According to the findings, singing restores the structural language network of the brain. The language network processes language and speech in our brain. In patients with aphasia, this network is damaged.

“For the first time, our results demonstrate that rehabilitation of patients with aphasia through singing is based on neuroplasticity, that is, the plasticity of the brain,” says Aleki Sihvonen, a researcher at the University of Helsinki.

Singing improves language network pathways

The language network includes cortical areas of the brain involved in language and speech processing, as well as white matter, which transmits information between different areas of the cortex.
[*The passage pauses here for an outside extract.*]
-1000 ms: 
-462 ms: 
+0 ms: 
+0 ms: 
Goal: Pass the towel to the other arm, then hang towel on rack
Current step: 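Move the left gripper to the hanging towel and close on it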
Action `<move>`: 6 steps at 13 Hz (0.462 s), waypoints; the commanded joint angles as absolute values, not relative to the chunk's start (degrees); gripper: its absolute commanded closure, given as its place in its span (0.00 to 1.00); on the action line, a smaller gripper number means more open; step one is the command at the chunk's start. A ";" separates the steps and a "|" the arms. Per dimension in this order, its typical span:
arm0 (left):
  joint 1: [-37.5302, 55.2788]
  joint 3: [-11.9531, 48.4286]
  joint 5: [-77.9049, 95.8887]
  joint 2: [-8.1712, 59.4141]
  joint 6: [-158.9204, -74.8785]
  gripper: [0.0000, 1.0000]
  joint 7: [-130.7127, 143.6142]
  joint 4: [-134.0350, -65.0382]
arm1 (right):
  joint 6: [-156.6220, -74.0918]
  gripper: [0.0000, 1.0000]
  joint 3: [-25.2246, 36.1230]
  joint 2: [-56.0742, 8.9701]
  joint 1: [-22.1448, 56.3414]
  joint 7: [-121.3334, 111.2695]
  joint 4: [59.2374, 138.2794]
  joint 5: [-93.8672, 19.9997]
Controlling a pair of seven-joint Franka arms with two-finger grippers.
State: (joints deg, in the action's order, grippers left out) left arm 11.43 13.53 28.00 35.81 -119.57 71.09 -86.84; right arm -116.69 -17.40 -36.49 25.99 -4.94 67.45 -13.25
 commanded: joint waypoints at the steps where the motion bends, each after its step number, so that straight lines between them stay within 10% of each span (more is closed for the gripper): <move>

According to the study, singing increases gray matter volume in language areas of the left frontal lobe and improves tract connectivity, especially in the left hemisphere language network, but also in the right hemisphere.

“These positive changes were associated with improvements in speech production in patients,” says Sihvonen.

Treatment-induced changes in white matter neuroplasticity. Connectometry results show significant tract segments with longitudinal QA increases significantly associated with the singing group compared to the control group between T1 and T2 (ΔT2–T1; left) and a correlation of longitudinal QA changes with naming improvement (right). Source: eneuro (2024). DOI: 10.1523/ENEURO.0408-23.2024

A total of 54 patients with aphasia participated in the study, of whom 28 underwent MRI scanning at the beginning and end of the study. The researchers studied the rehabilitation effects of singing using choral singing, music therapy, and home singing exercises.

Singing as a cost-effective treatment Aphasia has a wide impact on the functional abilities and quality of life of those affected and easily leads to social isolation.

Sihvonen believes that singing can be considered as a cost-effective supplement to traditional forms of rehabilitation or as a rehabilitation for mild speech disorders in cases where access to other types of rehabilitation is limited.

"Patients can also sing with their family members, and singing can be organized in medical settings as a group, cost-effective rehabilitation," says Sihvonen.